Besides trade, science and art flourish in the city. The beauty and wealth of Merv and the richness of its bazaars throughout the Muslim East were legends, and its famous libraries attracted renowned scientists of the time. After the death of the last Seljuk ruler, Sultan Sanjar, and the collapse of the Great Seljuk Empire, Merv became part of Khorezm. At the end of the XII – beginning of the XIII century, under Khorezmshakhs, after some decline, Merv becomes again a crowded city with developed economy and prosperous culture. The great geographer Yaqut al-Hamawi, who left Merv in 1219, wrote: “…When I left Merv, it was in its most prosperous state If it had not been for what happened when the Tartars invaded and destroyed these lands, I would not have let Merv die because of the politeness, warmth and friendliness of its people and the many books on basic sciences … At the time of his departure, there were ten bookshops – so-called Waqfs…”
According to the available information, when the 80000 strong Mongolian army came to Merv in 1221, the son of Genghis Khan Tolui Khan is said to have spent “six days looking at the ramparts, walls, moats and minarets of the city and doubting the success of such Merv fortresses.

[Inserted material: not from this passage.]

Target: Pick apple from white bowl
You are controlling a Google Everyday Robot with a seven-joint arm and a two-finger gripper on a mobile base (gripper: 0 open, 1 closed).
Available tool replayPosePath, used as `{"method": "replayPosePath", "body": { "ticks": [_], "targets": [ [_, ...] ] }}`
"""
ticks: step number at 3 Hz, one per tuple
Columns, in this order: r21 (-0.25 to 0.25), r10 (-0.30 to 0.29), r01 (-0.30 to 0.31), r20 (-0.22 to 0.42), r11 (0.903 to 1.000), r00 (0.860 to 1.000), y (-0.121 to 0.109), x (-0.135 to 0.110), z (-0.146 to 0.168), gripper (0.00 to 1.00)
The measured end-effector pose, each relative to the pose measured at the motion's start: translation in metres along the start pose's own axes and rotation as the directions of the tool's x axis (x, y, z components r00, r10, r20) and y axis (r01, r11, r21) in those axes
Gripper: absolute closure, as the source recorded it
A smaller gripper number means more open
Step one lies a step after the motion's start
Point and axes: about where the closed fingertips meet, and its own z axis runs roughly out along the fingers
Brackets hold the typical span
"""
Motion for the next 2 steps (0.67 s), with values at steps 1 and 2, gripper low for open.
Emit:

However, intrigues and disputes among the defenders did not allow a decent defense of the city to be organized, which was cleverly used by the enemy. The consequences of the Mongolian pogrom were terrifying. According to the medieval historian Juweini, the number of killed inhabitants of Merv exceeded 1 million 300 thousand people. After this catastrophe, Merv was unable to recover for many decades.
In the XV century, the new governor of Khorasan, son of Amir Timur Shahruch, tries to revive a once great city: For this purpose, a new city fortress Abdullahan-Kala is built and populated south of Sultan-Kala, and west of it another fortress is built by another Timurid Mirza Sanjar, who later took the name of the XVIII century Turkmen ruler of the Bairamali-Khan.
Mirza Sanjar is delighted that Mirza Sanjar continues the reconstruction of Merv, the famous poet Alisher Navoi dedicated poems to this occasion. However, no one succeeded in reclaiming the glory of Merv from the time of Seljuk Sanjar. Throughout its history, the Timurid Merv has been the target of constant demands from Bukhara, Khiva and Persia. They unsuccessfully defended their claims to the city and the native Turkmen, who completely took the city at the beginning of XIX century, fortified the walls of Bairamalikhan-Kala. Soon, however, due to the destruction of the Sultanbent Dam, the city, which had to be abandoned by its inhabitants, moved 30 km to the west, where the modern city of Mary is located today.
Merv, which was left in ruins, is now the largest archaeological reserve in Central Asia. It consists of several contiguous settlements from different eras, which contain information on the urban planning and material culture of the famous city from the middle of the first millennium BC to the late Middle Ages. These are the already mentioned sites of Erk-Kala, Gyaur-Kala, Sultan-Kala, Abdullahan-Kala and Bairamalikhan-Kala. In and around these sites a number of monuments from the Middle Ages have been preserved.